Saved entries
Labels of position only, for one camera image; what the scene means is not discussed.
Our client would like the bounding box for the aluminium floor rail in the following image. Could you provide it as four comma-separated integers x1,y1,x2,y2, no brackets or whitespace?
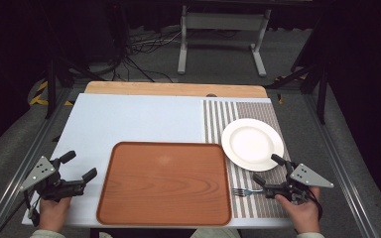
303,93,381,238
0,86,74,238

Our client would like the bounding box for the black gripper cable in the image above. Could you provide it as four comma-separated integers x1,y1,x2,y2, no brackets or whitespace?
307,186,324,222
0,189,42,238

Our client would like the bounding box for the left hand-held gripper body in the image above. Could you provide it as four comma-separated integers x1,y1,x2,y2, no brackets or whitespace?
19,155,87,203

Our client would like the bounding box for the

Task directions => An exact copy of the entries above is required; pictures are not part of it.

Exercise solution =>
Labels of position only, for one camera image; what the scene means is not discussed.
Our client would like the bounding box for the aluminium floor rail in the following image. Could you provide it as four comma-separated integers x1,y1,x2,y2, no brackets or whitespace?
303,93,381,238
0,86,74,238

Our client would like the bounding box for the black gripper cable in the image above. Could you provide it as four comma-separated integers x1,y1,x2,y2, no brackets or whitespace?
307,186,324,222
0,189,42,238

Our client would like the bounding box for the left hand-held gripper body in the image above. Could you provide it as four comma-separated integers x1,y1,x2,y2, no brackets or whitespace?
19,155,87,203

Our client would like the bounding box for the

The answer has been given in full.